Joseph McGarrity, Irish American political activist best known for his leadership in Clan na Gael in the United States and his support of Irish republicanism back in Ireland, is born on March 28, 1874, in Carrickmore, County Tyrone.

McGarrity’s family grows up in poverty, motivating his need to immigrate later in life. He grows up hearing his father discussing Irish politics, including topics such as the Fenians, the Irish Parliamentary Party (IPP), and Irish Home Rule. By the time he is an adult, he has developed a keen interest in politics himself.

McGarrity immigrates to the United States in 1892 at the age of 18. He is reputed to have walked to Dublin before boarding a cattle boat to Liverpool disguised as a drover, and then sailing to the United States using a ticket belonging to someone else. He settles in Philadelphia, Pennsylvania and becomes successful in the liquor business. His business fails, however, on three occasions, twice due to embezzlement by his business partner.

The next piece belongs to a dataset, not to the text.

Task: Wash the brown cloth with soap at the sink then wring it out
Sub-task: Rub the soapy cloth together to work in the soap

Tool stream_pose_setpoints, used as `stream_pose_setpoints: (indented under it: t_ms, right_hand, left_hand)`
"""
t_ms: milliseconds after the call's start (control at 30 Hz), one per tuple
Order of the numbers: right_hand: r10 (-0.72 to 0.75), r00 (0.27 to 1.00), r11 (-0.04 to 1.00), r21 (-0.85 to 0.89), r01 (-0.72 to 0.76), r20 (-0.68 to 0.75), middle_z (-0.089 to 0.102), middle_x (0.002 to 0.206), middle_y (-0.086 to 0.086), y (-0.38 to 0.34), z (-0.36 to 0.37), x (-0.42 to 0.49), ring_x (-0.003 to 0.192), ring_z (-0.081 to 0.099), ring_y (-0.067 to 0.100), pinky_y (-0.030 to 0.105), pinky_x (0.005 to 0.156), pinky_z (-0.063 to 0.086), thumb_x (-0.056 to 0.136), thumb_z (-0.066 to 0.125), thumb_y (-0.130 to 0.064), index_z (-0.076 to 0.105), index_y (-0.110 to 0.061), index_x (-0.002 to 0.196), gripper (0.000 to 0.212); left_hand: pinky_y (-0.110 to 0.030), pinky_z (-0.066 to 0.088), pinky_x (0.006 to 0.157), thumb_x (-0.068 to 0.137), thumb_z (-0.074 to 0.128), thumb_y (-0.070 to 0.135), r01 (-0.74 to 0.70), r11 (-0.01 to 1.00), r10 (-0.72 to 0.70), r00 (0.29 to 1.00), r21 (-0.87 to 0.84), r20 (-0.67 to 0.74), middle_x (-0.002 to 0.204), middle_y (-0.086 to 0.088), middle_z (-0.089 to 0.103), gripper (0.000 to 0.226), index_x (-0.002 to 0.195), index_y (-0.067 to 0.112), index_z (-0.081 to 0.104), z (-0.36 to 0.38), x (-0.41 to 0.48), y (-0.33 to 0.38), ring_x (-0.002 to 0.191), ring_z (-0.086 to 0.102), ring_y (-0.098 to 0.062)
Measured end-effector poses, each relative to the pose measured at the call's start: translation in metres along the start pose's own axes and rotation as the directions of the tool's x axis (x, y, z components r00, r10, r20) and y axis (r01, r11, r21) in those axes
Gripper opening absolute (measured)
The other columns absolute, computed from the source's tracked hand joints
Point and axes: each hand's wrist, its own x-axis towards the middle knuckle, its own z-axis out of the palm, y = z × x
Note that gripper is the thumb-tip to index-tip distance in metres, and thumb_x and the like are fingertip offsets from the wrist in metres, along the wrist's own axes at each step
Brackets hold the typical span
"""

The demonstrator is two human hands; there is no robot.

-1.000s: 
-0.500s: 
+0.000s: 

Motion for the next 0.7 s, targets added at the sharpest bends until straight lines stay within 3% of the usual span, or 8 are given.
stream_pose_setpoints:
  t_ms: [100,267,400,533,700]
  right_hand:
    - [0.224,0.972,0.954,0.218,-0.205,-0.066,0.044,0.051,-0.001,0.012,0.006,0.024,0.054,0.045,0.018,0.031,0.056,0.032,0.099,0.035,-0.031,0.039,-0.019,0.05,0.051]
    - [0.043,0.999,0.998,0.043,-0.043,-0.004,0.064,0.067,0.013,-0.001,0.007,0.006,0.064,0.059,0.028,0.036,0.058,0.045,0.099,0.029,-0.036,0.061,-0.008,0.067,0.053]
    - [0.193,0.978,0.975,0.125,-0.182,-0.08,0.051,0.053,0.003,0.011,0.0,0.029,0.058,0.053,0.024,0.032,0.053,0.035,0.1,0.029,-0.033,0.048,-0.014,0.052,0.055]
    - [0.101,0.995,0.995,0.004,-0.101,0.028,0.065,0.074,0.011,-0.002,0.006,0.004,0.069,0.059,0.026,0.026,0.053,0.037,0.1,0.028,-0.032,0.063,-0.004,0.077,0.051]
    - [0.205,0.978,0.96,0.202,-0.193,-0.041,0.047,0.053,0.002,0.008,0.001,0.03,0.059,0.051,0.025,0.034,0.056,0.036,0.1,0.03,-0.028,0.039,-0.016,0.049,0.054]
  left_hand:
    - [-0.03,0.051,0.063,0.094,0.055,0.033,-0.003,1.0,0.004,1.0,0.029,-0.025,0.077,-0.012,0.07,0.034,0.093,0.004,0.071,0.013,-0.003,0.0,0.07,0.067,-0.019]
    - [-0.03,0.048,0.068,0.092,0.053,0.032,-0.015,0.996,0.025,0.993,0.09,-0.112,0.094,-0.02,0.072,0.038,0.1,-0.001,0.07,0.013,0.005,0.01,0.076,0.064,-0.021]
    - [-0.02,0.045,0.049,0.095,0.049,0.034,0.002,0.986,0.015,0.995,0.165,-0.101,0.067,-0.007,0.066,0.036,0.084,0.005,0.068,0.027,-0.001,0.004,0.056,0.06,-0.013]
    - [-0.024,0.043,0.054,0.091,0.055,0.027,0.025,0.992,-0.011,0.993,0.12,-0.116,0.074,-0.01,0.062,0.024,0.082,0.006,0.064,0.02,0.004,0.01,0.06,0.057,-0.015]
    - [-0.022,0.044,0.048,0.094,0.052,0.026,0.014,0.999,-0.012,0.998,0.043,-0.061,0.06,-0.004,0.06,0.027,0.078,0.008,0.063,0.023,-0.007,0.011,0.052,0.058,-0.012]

In 1893 McGarrity joins Clan na Gael, an Irish organisation based in the United States committed to aiding the establishment of an independent Irish state. Clan na Gael had been heavily involved with the Fenian Brotherhood that McGarrity had grown up hearing about, and by the latter half of the 19th century had become a sister organisation of the Irish Republican Brotherhood (IRB). In the decade just before McGarrity joins, Clan na Gael and the Fenian movement had waged the Fenian dynamite campaign, where they attempted to force the British state to make concessions in Ireland by bombing British Infrastructure. However, this had caused a split within Clan na Gael that is not mended until seven years after McGarrity joins when, in 1900, the factions reunite and plead to support “the complete independence of the Irish people, and the establishment of an Irish republic.” In the years that follow the 1880s and 1890s, he is, amongst others, credited with helping to stitch the organisation back together and bring it renewed strength.

McGarrity helps sponsor several Irish Race Conventions and founds and runs a newspaper called The Irish Press from 1918-22 that supports the Irish War of Independence. He is the founder of the Philadelphia chapter of Clan Na Gael.

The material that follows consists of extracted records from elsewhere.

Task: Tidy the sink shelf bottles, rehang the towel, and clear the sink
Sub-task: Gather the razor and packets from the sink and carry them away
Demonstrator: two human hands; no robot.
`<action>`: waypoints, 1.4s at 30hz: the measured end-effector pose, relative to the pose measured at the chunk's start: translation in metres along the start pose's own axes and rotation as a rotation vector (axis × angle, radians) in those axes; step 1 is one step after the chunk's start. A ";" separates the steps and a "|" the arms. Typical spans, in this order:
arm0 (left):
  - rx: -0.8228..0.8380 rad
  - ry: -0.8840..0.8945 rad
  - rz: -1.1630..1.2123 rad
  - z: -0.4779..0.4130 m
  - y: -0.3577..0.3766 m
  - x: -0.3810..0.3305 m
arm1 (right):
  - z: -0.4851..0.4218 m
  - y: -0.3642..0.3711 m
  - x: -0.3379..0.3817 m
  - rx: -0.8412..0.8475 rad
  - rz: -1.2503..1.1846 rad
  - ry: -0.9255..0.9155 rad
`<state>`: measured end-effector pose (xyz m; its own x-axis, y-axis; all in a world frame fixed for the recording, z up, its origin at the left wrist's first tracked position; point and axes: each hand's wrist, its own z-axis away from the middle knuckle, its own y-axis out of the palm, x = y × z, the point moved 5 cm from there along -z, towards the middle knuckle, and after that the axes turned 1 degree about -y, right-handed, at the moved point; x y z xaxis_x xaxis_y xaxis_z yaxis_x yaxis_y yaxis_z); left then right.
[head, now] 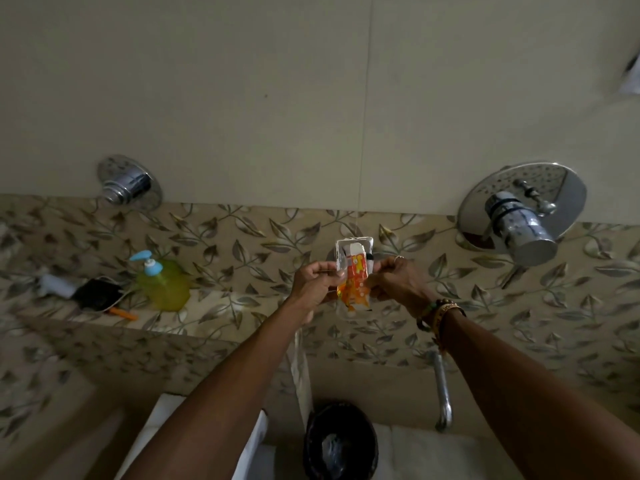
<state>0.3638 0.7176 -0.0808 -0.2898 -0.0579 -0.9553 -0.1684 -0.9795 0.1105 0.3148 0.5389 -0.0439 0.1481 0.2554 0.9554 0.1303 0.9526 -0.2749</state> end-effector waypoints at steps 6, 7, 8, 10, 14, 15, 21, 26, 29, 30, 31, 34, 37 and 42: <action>-0.003 -0.051 -0.006 -0.002 -0.008 0.025 | -0.002 0.012 -0.025 0.038 0.012 0.050; 0.000 -0.058 -0.009 -0.003 -0.009 0.029 | -0.003 0.014 -0.029 0.039 0.010 0.057; 0.004 -0.064 -0.015 -0.005 -0.011 0.032 | -0.003 0.016 -0.033 0.039 0.010 0.064; 0.017 -0.078 -0.031 -0.010 -0.012 0.039 | -0.004 0.019 -0.041 0.032 0.005 0.089; 0.049 -0.109 -0.039 -0.023 -0.019 0.050 | -0.011 0.026 -0.050 0.022 0.022 0.137; 0.057 -0.119 -0.036 -0.027 -0.021 0.054 | -0.012 0.029 -0.051 0.027 0.037 0.140; 0.117 -0.163 -0.044 -0.052 -0.029 0.077 | -0.022 0.040 -0.067 -0.004 0.086 0.197; 0.122 -0.207 -0.104 -0.056 -0.033 0.110 | -0.020 0.050 -0.107 -0.012 0.065 0.299; 0.098 -0.242 -0.106 -0.056 -0.037 0.138 | -0.019 0.058 -0.138 -0.007 0.039 0.371; 0.080 -0.261 -0.111 -0.055 -0.039 0.150 | -0.019 0.062 -0.148 0.001 0.038 0.395; 0.058 -0.279 -0.110 -0.053 -0.040 0.162 | -0.018 0.066 -0.159 0.009 0.031 0.426; -0.038 -0.319 -0.137 -0.047 -0.042 0.198 | -0.010 0.080 -0.196 -0.005 -0.015 0.523; -0.137 -0.362 -0.178 -0.043 -0.044 0.232 | -0.005 0.093 -0.234 -0.040 -0.070 0.533; -0.237 -0.444 -0.208 -0.034 -0.042 0.273 | 0.002 0.113 -0.287 -0.048 0.053 0.517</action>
<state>0.3238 0.7362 -0.3558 -0.6516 0.1786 -0.7372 -0.0622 -0.9812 -0.1826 0.2851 0.5731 -0.3491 0.6191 0.1770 0.7651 0.1520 0.9288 -0.3380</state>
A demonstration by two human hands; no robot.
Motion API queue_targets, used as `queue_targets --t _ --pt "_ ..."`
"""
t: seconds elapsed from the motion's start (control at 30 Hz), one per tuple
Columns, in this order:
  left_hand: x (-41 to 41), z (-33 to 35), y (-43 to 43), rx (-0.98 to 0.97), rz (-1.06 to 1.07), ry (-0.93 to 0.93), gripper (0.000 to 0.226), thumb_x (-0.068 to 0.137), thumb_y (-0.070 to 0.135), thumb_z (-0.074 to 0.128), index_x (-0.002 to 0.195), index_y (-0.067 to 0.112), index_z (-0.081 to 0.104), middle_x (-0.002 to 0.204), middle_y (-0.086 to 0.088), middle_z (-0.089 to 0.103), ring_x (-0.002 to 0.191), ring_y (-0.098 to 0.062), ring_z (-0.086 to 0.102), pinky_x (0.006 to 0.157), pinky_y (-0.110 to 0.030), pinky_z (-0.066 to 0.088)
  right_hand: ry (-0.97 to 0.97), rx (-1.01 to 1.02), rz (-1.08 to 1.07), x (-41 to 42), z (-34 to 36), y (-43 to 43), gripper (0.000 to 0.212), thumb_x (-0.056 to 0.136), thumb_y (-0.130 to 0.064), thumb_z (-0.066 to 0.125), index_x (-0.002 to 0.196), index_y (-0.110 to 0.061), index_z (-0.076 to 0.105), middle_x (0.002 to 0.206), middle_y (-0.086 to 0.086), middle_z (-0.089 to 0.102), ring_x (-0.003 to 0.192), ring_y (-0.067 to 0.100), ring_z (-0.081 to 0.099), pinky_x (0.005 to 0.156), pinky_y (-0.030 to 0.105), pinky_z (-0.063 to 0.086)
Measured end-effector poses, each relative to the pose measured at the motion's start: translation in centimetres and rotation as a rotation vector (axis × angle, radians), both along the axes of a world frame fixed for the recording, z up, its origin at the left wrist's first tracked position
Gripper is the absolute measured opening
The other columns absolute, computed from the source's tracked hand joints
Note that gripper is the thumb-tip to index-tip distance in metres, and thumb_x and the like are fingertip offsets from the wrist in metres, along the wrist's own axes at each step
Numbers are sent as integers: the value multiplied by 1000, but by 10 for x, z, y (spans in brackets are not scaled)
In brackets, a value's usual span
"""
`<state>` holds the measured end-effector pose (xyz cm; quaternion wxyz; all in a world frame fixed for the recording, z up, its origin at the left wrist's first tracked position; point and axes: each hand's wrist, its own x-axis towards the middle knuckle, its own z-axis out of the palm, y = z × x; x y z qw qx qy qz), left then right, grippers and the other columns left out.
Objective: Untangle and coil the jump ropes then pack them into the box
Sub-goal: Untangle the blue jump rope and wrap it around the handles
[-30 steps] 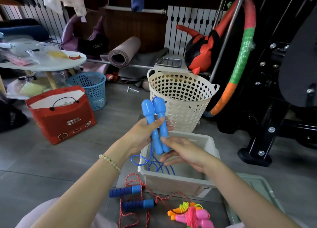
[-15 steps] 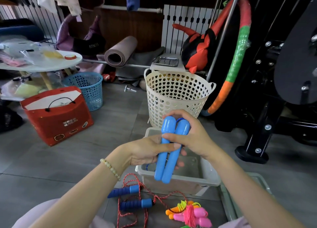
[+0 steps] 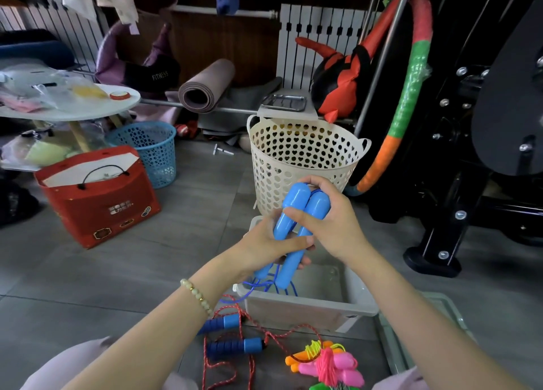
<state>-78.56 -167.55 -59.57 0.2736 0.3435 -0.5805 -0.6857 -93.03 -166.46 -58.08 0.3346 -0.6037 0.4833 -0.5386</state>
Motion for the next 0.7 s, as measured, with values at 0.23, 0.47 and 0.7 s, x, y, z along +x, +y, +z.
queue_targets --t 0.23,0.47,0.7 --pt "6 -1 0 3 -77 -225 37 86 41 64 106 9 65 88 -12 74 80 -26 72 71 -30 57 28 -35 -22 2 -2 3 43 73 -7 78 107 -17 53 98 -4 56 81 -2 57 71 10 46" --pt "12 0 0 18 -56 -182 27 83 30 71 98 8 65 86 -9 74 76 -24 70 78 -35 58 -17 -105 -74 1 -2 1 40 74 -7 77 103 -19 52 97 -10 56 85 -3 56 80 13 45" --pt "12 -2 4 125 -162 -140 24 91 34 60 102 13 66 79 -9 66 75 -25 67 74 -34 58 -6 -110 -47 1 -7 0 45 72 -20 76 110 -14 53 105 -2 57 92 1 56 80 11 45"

During World War I, while the United States is still neutral, McGarrity is involved in the Hindu–German Conspiracy. He arranges the Annie Larsen arms purchase and shipment from New York to San Diego for India.

When Éamon de Valera arrives in the United States in 1919 they strike up an immediate rapport and McGarrity manages de Valera’s tour of the country. He persuades de Valera of the benefits of supporting him and the Philadelphia branch against the New York branch of the Friends of Irish Freedom organisation led by John Devoy and Judge Daniel F. Cohalan. He becomes president of the American Association for the Recognition of the Irish Republic. He christens his newborn son Éamon de Valera McGarrity, although their relationship becomes strained upon de Valera’s entry back into Dáil Éireann in the Irish Free State.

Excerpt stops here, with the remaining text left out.